Work to complete
From the data below, set down exactly the lines between the one holding "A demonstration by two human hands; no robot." and the one holding "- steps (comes", inclusive, and no others.

Supplied material
________________

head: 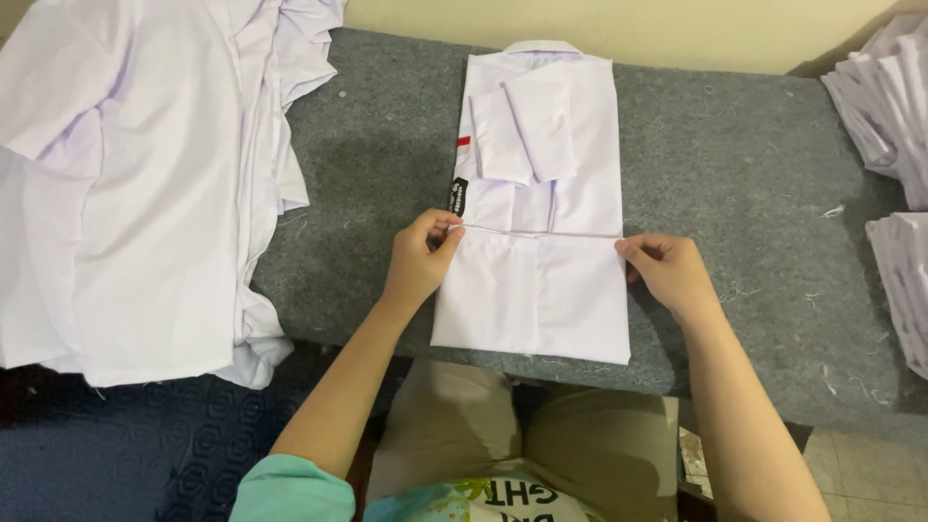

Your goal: Folding a white collared shirt neatly on a padded work table in a factory setting.

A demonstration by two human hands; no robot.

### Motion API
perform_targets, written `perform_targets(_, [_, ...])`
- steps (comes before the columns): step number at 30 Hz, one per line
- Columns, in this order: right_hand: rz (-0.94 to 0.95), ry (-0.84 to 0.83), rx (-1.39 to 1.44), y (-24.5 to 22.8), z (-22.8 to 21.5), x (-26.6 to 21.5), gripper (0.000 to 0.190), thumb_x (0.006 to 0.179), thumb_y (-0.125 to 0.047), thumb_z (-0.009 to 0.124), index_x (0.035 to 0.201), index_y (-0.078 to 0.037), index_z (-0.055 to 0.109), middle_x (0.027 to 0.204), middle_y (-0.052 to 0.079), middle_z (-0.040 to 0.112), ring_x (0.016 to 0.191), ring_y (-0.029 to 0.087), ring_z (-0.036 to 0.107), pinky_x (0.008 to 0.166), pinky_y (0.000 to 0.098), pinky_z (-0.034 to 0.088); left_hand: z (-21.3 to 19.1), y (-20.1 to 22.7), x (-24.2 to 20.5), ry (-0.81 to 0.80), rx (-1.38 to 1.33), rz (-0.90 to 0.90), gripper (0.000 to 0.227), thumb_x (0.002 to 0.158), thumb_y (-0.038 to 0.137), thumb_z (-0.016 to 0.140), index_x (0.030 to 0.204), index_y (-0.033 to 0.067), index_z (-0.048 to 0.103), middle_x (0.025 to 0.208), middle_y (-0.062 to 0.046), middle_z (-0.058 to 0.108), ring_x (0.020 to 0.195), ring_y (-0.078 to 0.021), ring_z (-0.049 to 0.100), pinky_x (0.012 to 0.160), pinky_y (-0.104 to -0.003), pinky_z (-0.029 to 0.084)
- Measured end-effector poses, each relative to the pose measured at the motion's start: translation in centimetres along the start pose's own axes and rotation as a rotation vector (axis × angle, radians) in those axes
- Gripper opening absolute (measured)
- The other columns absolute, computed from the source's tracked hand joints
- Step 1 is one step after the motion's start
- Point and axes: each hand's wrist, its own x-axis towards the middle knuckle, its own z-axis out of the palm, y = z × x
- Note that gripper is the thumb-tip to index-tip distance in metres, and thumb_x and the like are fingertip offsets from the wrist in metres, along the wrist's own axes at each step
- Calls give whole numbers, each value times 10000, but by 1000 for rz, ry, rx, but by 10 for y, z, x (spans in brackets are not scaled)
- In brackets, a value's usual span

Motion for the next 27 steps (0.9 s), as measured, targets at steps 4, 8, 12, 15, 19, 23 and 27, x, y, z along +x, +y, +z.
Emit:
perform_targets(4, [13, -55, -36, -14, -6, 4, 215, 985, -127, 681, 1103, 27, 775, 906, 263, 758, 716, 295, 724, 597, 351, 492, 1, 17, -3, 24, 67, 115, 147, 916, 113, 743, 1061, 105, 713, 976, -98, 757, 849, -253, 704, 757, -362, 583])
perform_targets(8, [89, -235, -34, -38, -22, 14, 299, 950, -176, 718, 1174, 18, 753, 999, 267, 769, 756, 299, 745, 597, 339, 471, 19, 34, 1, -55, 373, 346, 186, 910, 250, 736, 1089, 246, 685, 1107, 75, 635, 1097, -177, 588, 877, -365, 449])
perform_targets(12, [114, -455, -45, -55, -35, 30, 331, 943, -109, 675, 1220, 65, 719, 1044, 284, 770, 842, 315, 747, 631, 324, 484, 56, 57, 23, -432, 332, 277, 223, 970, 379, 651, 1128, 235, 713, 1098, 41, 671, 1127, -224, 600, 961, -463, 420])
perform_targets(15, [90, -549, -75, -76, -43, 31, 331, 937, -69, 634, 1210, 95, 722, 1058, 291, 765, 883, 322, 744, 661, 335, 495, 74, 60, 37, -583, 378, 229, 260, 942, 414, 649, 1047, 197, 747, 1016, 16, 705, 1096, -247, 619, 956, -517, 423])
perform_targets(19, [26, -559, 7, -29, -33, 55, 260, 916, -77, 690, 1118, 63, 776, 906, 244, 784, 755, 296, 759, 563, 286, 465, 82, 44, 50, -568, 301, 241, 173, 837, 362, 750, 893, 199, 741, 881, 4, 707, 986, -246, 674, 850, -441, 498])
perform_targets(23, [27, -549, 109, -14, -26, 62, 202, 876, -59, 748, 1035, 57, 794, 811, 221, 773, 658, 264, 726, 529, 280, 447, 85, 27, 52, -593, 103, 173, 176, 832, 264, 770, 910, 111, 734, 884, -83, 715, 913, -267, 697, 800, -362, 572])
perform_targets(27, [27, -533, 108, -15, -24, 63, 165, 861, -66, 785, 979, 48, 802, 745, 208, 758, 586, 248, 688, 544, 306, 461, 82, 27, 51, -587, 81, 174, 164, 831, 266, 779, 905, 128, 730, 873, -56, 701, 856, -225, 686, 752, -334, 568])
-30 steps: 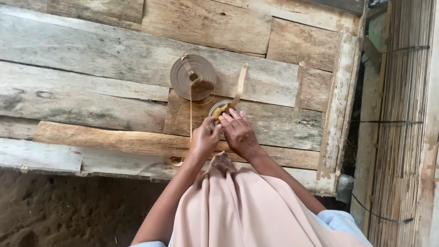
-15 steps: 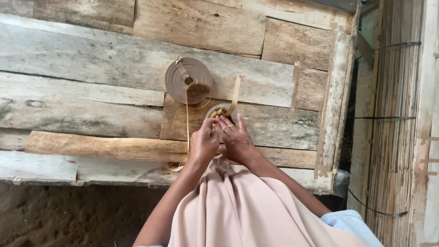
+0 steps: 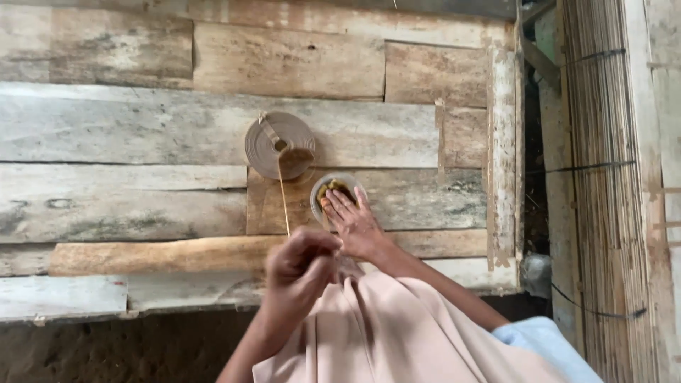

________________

Result
A demonstration by two human hands; no robot.

### Motion API
perform_targets, written `perform_targets(_, [_, ...])`
- steps (comes before the columns): step number at 30 Hz, one per line

With that, the answer is finished.